Harrah's Entertainment bought out Caesars Entertainment and MGM Mirage bought out Mandalay Resort Group a year ago, to form the largest and second largest gaming companies in the world and in history.

"The position Las Vegas is in is better than it's ever been from a visitor's and a consumer's point of view," Gordon said.

Bear Stearns analyst Joe Greff in an investor advisory said another factor is the upward trend in high-end gaming, stemming from a large influx of Asian players.

"We attribute the growth from Asia to an emergence of significant affluence in the region and more marketing to the region from the major Las Vegas high-end operators," he said. "Our sense is that the high-end pie has grown about 20 percent over the last year or so due to growth from Asia."

Morgan Stanley's Brown said the industry as a whole is doing well for all these reasons and is performing up to or surpassing expectations.

"The data everywhere has been strong. The only weakness has been the Las Vegas locals market," she said, referring to Boyd Gaming and Station Casinos.

Boyd Gaming's net income in the second quarter is expected to rise 4 percent to $51 million, below Wall Street expectations although up from $49 million a year ago.

And Station Casinos is expected to report a dip in net income to $39 million, down 4 percent from the 2005 second quarter.

Lerner took issue with the notion that the locals market here is weak, although he acknowledged the sentiment is widely accepted on Wall Street.

"Boyd (Gaming) has company-specific issues with new competition in Summerlin, slower than expected (ramping up) at South Coast and business disruptions at the Borgata (from a state shutdown in New Jersey)," he said.

As for Station Casinos, Lerner said its underlying business is robust even as the company ramps up its new Summerlin property, Red Rock Resort.

Gordon also pointed out that part of Station Casinos' soft net income performance in the second quarter was due to the cost of opening of Red Rock Resort, which has been getting rave reviews and is expected to boost the company's performance in the long run.

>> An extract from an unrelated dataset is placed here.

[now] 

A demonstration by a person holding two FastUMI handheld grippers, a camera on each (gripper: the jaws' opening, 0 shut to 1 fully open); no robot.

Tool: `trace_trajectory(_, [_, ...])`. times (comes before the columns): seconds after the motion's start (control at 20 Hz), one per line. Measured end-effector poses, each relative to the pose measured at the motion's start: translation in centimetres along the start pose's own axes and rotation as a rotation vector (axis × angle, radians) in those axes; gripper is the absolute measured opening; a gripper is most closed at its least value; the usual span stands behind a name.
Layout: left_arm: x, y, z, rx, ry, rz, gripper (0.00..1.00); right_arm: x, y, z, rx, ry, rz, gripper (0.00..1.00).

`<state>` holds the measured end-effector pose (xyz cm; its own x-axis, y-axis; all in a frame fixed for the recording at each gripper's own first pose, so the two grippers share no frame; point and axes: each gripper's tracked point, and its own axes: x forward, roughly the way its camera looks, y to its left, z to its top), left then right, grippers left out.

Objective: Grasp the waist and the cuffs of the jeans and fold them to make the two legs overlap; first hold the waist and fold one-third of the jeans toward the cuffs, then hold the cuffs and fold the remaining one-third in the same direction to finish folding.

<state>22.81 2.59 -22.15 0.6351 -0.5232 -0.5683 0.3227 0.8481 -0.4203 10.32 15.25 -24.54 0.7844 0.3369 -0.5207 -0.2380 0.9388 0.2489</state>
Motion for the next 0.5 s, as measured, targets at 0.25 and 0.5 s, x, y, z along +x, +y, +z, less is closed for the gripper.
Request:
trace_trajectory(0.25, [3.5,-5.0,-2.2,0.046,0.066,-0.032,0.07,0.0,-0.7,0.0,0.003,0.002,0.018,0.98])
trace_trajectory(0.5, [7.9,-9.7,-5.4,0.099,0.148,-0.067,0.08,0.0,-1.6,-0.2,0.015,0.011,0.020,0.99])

Nevertheless, Brown attributed the newfound weakness Wall Street analysts see in the locals gaming market to the "wealth effect" of tumbling real estate markets here and in Southern California, where many Las Vegas residents still have investment properties.

She said the effect of weak real estate markets in both areas swamps the effect of rising gasoline prices, although both figure in consumer decisions, including taking vacations or not taking them.

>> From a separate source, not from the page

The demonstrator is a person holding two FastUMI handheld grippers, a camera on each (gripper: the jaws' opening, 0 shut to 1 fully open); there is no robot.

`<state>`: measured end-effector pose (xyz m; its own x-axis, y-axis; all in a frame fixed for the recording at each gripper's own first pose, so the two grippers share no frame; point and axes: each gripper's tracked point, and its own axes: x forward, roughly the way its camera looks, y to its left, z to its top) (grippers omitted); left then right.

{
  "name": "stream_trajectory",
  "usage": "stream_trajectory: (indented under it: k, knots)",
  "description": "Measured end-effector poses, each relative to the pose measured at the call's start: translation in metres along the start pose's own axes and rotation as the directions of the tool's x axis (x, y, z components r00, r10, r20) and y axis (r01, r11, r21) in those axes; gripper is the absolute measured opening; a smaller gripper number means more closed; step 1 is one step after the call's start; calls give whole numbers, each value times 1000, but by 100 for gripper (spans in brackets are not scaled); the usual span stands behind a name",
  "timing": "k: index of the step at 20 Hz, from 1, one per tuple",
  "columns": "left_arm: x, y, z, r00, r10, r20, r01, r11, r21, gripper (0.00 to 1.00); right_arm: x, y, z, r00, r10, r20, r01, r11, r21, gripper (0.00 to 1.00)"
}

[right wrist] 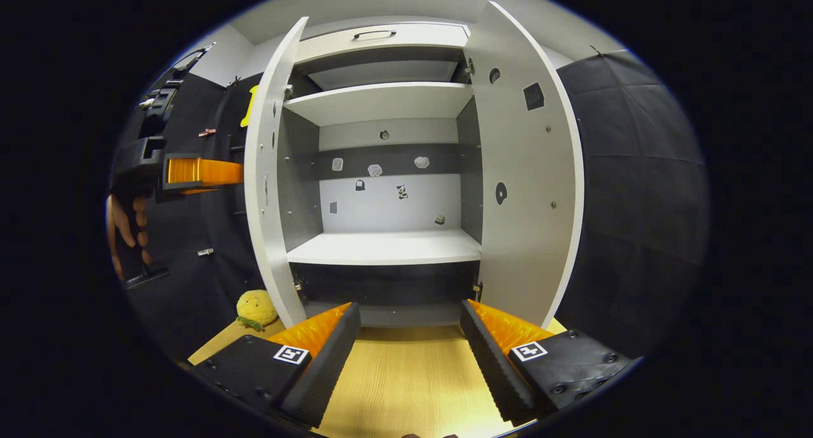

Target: Open the right door of the double-door shoe cabinet with the right hand, and open the left door with the left hand.

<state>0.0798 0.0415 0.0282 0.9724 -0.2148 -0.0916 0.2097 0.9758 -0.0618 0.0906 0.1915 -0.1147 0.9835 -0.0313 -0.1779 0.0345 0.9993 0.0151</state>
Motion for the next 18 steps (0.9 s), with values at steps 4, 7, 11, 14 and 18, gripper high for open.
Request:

Net income for Harrah's Entertainment is expected to swing up to $186 million, a 150 percent increase over $74 million in the 2005 second quarter.

Brown said there are no signs of weakness in Harrah's Entertainment's Las Vegas properties, which cater to out-of-town visitors, and that declining consumer confidence has not taken a toll on regional gaming markets.

In addition, Harrah's Entertainment has benefited from the expansion of its Total Rewards program and better management at the former Caesars Entertainment properties, including Caesars Palace.

Looking forward, Lerner said the gaming industry should see "more of the same" in the year's second half.

"Again, we're going so see how resilient the gaming customer is. The booking window is pretty decent for the next few months from a convention and (independent leisure traveler) perspective," he said.

Still, Lerner warned that while Las Vegas' prospects are strong, more caution is warranted for regional markets which are more sensitive to interest rates and fuel prices.

Brown said Harrah's Entertainment should continue to reap the same rewards in this year's second half.

And she said Harrah's announcement this fall of its Las Vegas and Atlantic City capital expenditure projects is likely to be a master plan instead of one giant redevelopment.

Greff was similarly positive on MGM Mirage, predicting the company would benefit from "solid trends" on the Strip and significant increases in the volume of high-end gaming from Asian visitors.

Gordon, however, cautioned that current rates of growth cannot be sustained.